[Collected data entries]
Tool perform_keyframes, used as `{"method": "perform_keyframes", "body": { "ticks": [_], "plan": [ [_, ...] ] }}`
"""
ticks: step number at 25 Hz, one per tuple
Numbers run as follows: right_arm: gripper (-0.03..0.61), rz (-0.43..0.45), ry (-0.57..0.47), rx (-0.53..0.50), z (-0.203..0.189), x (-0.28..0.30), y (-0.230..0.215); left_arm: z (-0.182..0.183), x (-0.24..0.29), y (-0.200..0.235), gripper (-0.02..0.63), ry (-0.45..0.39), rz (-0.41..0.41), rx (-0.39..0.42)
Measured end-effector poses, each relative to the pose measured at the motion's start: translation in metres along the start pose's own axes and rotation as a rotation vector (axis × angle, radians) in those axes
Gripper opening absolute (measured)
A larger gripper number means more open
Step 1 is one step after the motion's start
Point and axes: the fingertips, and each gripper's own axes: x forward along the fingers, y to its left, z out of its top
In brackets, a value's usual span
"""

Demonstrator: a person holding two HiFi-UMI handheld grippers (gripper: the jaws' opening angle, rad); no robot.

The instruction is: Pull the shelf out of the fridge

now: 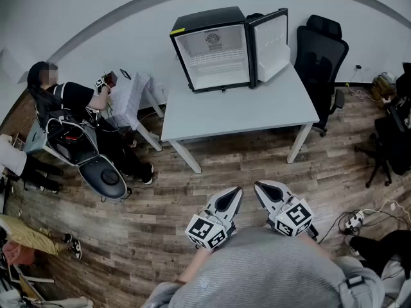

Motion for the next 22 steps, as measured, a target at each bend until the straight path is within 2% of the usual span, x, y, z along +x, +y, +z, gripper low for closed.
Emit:
{"method": "perform_keyframes", "body": {
  "ticks": [5, 9, 22],
  "plan": [
    [0.012, 0.004, 0.002, -0.003, -0.001, 0.001, 0.004, 0.001, -0.004, 0.003, 0.012, -0.011, 0.004, -0.008],
    [0.012, 0.041, 0.02, -0.019, -0.005, 0.003, 0.012, -0.001, -0.006, 0.006, 0.012, -0.015, 0.014, -0.014],
    [0.012, 0.057, 0.013, -0.017, -0.002, 0.015, 0.012, 0.002, -0.007, 0.016, 0.012, -0.016, 0.02, -0.024]
  ]
}}
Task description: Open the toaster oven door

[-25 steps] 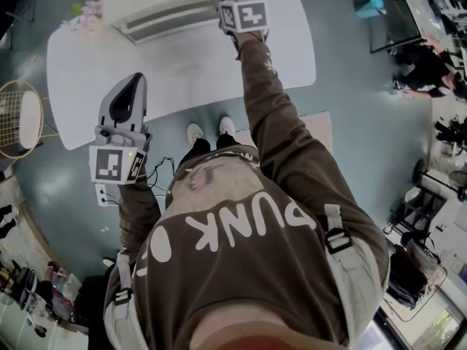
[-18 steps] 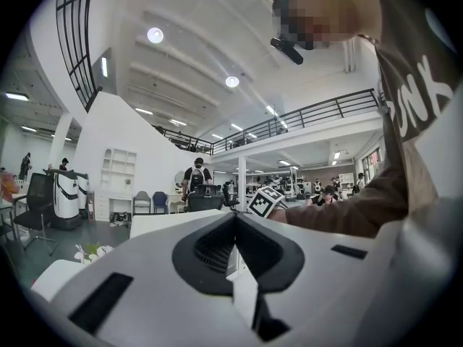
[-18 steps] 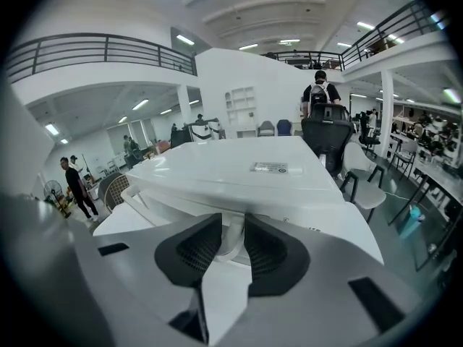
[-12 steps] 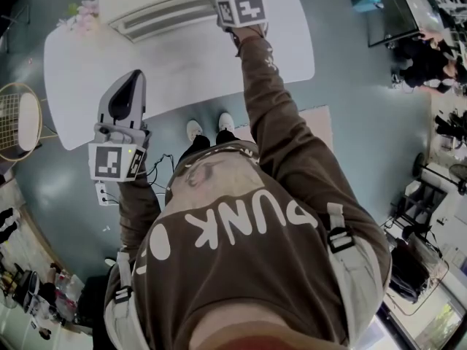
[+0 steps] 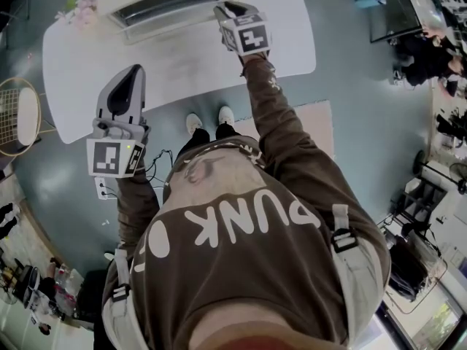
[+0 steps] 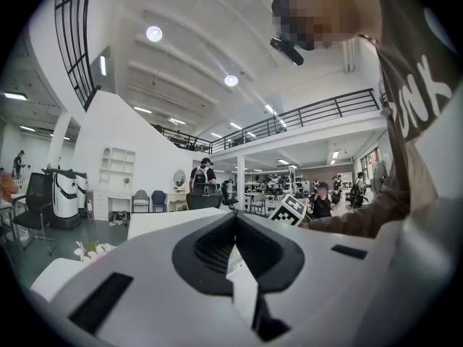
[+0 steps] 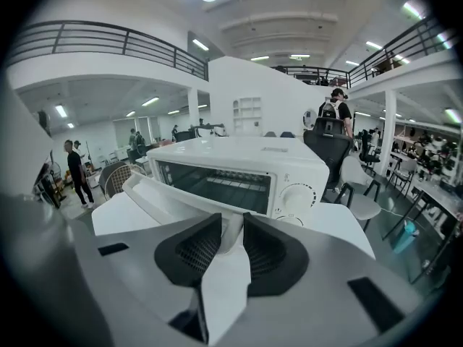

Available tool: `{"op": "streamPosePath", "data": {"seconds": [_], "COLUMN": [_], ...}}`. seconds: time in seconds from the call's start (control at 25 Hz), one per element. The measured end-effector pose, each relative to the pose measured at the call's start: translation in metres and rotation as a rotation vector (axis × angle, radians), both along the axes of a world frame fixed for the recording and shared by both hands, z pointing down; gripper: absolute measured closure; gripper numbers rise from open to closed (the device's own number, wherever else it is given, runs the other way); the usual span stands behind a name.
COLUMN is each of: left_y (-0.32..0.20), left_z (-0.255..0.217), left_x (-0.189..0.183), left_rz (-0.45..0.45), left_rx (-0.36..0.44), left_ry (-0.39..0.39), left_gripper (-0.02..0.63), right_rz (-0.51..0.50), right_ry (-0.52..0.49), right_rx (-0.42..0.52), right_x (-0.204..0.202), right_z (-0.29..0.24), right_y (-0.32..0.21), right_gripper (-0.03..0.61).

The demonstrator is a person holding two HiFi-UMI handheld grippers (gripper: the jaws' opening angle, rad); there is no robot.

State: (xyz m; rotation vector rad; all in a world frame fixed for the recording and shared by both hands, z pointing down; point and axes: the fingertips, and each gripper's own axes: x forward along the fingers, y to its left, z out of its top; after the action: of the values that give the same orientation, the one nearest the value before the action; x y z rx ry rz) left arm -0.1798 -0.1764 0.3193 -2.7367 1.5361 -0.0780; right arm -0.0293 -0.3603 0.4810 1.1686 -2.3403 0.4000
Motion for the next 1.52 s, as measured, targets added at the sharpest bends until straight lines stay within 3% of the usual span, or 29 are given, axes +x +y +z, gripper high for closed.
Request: {"op": "streamPosePath", "data": {"seconds": [0.52, 1.12, 1.52], "left_y": [0.001, 0.002, 0.003], "left_z": [0.001, 0.009, 0.016], "left_x": [0.007, 0.009, 0.009], "left_rz": [0.015, 0.029, 0.038], "left_rx": [-0.003, -0.027, -0.044], "left_ry": [-0.003, -0.009, -0.018], "left_gripper": [0.611, 0.611, 0.611], "right_rz": [0.021, 0.039, 0.078], "right_ry": [0.038, 0.055, 0.104], "right_rx": [0.076, 0.078, 0.133], "right_x": [0.010, 0.019, 0.022], "right_z": [0.027, 0.056, 0.085], "right_y": [0.038, 0.069, 0.091], "right_gripper": [0.476, 0.482, 0.482]}}
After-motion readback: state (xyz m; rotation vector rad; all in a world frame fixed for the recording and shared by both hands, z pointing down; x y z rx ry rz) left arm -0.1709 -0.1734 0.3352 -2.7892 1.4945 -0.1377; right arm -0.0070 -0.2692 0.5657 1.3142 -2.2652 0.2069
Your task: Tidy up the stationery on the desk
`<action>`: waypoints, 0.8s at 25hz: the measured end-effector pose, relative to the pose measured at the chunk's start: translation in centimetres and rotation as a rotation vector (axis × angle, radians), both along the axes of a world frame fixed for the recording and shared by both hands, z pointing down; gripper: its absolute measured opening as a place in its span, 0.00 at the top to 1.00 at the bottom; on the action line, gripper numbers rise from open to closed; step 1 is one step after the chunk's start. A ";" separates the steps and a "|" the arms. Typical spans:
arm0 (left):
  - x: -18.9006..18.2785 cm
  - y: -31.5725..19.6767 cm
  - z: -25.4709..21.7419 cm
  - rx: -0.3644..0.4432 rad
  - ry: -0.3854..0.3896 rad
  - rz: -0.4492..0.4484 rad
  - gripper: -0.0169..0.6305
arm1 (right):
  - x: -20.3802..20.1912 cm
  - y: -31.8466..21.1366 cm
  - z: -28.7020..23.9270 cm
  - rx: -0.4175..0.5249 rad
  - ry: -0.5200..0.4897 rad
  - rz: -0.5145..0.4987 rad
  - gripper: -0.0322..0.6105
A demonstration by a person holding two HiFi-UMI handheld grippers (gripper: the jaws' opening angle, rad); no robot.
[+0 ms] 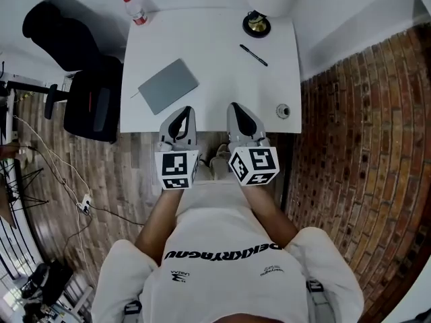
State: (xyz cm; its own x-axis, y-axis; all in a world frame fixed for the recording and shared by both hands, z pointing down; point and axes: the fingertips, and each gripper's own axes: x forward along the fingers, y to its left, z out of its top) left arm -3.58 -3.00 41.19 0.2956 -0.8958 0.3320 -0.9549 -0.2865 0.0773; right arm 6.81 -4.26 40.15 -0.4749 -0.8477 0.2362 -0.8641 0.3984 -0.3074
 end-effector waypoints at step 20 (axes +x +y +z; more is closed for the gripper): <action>-7.5 -8.6 8.3 -0.230 -0.087 0.151 0.87 | -8.8 -4.0 10.4 -0.335 -0.112 0.047 0.88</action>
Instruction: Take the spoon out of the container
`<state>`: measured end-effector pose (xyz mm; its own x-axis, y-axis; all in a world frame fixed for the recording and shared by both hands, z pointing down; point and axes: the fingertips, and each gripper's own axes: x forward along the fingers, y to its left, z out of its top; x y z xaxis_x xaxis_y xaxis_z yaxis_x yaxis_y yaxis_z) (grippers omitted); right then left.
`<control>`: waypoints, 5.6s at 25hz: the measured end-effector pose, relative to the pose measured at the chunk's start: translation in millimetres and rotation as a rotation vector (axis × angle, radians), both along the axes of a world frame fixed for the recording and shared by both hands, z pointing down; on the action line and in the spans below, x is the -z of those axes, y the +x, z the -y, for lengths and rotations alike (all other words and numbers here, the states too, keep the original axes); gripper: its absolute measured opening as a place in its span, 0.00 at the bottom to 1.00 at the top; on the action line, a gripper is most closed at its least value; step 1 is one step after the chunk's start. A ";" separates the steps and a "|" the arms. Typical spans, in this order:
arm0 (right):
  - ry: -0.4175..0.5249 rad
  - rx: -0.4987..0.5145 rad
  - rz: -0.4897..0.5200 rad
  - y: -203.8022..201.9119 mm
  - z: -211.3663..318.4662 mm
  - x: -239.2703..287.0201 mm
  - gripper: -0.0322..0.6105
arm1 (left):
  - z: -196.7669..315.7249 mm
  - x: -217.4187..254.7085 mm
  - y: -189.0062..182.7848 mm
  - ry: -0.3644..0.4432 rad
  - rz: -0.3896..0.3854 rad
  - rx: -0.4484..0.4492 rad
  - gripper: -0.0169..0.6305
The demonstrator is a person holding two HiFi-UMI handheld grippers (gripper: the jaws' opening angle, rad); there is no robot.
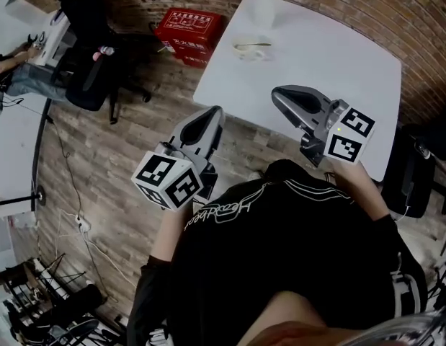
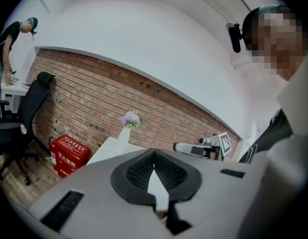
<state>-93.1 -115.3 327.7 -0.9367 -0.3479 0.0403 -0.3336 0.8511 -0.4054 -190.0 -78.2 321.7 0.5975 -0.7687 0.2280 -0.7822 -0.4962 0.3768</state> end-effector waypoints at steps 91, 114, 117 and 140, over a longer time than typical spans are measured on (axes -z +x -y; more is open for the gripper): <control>-0.269 -0.311 -0.016 19.6 207.3 -125.0 0.05 | 119.6 -77.9 -27.2 -0.167 0.040 0.053 0.03; -0.068 -0.238 0.151 41.1 51.8 -9.1 0.05 | 28.1 -16.7 -11.7 0.000 0.003 0.015 0.03; -0.060 -0.232 0.161 44.8 45.0 -3.2 0.05 | 23.4 -11.5 -7.3 0.014 0.005 0.011 0.03; -0.047 -0.226 0.175 47.8 27.4 4.2 0.05 | 11.0 -5.2 5.5 0.026 0.024 -0.023 0.03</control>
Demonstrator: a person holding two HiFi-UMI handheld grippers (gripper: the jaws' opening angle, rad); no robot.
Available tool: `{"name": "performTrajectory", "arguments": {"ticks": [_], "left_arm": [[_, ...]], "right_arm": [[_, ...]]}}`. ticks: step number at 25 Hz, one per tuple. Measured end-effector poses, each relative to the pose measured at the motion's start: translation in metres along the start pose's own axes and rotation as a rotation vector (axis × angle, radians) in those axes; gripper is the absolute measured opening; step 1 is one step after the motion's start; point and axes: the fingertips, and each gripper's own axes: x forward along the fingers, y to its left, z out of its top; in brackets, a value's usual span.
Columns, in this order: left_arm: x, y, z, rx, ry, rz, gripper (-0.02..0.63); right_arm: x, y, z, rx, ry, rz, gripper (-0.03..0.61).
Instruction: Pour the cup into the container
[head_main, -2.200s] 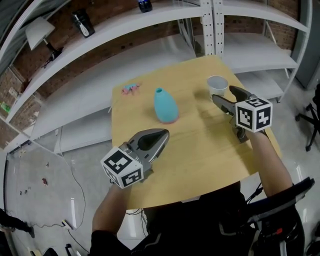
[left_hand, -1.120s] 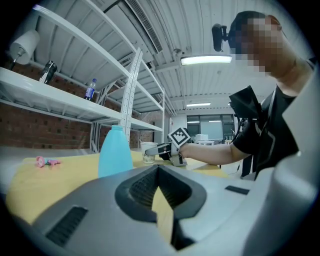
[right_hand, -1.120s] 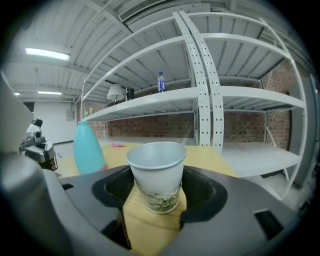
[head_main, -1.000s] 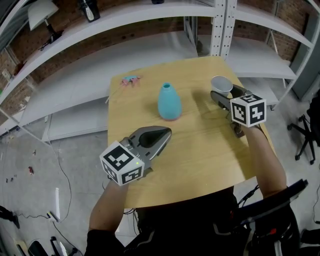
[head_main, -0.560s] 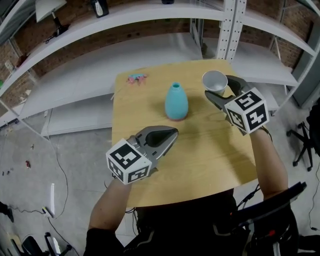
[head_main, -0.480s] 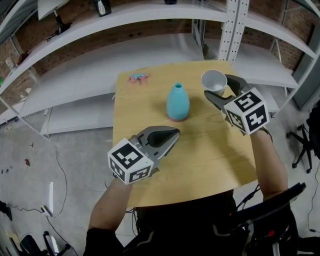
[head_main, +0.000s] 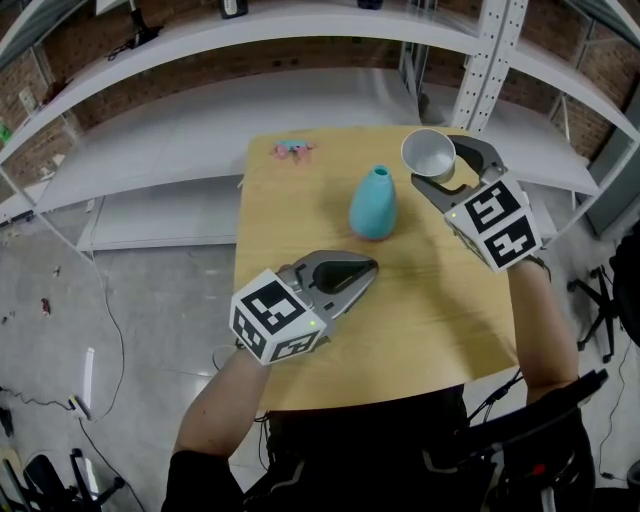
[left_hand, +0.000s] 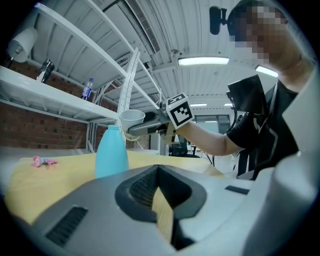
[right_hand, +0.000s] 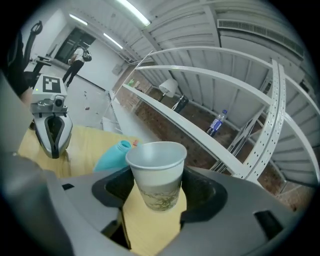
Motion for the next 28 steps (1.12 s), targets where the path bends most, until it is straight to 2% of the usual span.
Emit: {"name": "performTrajectory", "arguments": {"ticks": [5,12,28], "left_arm": [[-0.003,0.000,0.000,0.003,0.004,-0.003,-0.006],[-0.003,-0.001,0.000,0.001,0.001,-0.006,-0.006],[-0.003,-0.004,0.000,0.003,0.000,-0.016,-0.006]], "right_arm": [[0.006,0.007,0.009,-0.048,0.018,0.015,0.302],[0.011,0.006,0.015,-0.184,0.053,-0.026,0.302],[0.015,0.007,0.022,-0.400,0.094,-0.078,0.302]]}}
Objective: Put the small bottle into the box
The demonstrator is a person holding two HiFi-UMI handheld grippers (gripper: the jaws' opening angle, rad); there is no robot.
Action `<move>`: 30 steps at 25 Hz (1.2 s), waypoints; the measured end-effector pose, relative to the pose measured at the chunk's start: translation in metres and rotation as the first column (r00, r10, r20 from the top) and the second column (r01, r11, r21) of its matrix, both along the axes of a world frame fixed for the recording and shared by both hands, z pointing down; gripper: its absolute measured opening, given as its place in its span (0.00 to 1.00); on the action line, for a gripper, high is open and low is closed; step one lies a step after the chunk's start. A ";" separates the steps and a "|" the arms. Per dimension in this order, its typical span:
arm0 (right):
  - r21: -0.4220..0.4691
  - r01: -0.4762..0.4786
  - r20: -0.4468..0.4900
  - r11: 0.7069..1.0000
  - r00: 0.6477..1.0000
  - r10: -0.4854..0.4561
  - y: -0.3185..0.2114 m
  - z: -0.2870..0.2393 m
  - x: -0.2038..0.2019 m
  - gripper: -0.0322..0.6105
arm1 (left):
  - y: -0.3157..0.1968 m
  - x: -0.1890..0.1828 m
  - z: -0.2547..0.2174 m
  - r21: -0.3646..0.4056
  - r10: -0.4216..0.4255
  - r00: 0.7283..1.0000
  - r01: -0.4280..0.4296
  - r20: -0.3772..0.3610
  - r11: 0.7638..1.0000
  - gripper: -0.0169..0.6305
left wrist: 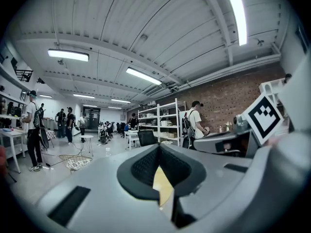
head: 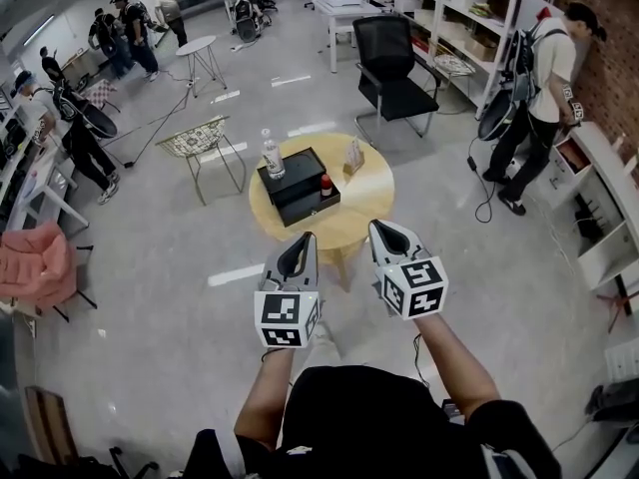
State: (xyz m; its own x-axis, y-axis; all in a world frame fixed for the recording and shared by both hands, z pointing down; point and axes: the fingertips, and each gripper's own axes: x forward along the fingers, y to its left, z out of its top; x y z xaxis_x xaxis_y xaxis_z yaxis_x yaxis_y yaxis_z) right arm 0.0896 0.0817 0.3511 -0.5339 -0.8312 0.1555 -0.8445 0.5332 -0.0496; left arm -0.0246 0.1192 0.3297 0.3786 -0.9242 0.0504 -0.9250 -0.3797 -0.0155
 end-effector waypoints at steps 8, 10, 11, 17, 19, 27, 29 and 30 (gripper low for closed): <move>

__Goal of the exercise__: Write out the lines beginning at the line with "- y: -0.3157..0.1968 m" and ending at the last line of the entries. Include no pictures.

__Answer space__:
  - y: -0.3157..0.1968 m
  - x: -0.1890..0.1828 m
  - z: -0.2547..0.2174 m
  - r21: -0.3646..0.4056
  - r10: -0.4216..0.4255
  - r00: 0.7283..1.0000
  - r01: -0.4280..0.4296
  - r20: -0.3772..0.3610
  - r11: 0.7638..1.0000
  - gripper: -0.0169..0.6305
left wrist: 
head: 
State: (xyz m; its own x-axis, y-axis; all in a world frame fixed for the recording and shared by both hands, z pointing down; point and axes: the fingertips, and each gripper's own axes: x forward along the fingers, y to its left, z out of its top; x y z xaxis_x xaxis_y xaxis_z yaxis_x yaxis_y yaxis_z) right arm 0.0896 0.0817 0.3511 -0.5339 -0.8312 0.1555 -0.8445 0.5332 -0.0496; left arm -0.0246 0.1192 0.3297 0.3786 -0.9242 0.0504 -0.9250 -0.3797 -0.0155
 end-effector waypoints at steps 8, 10, 11, 17, 19, 27, 29 and 30 (gripper low for closed): <move>

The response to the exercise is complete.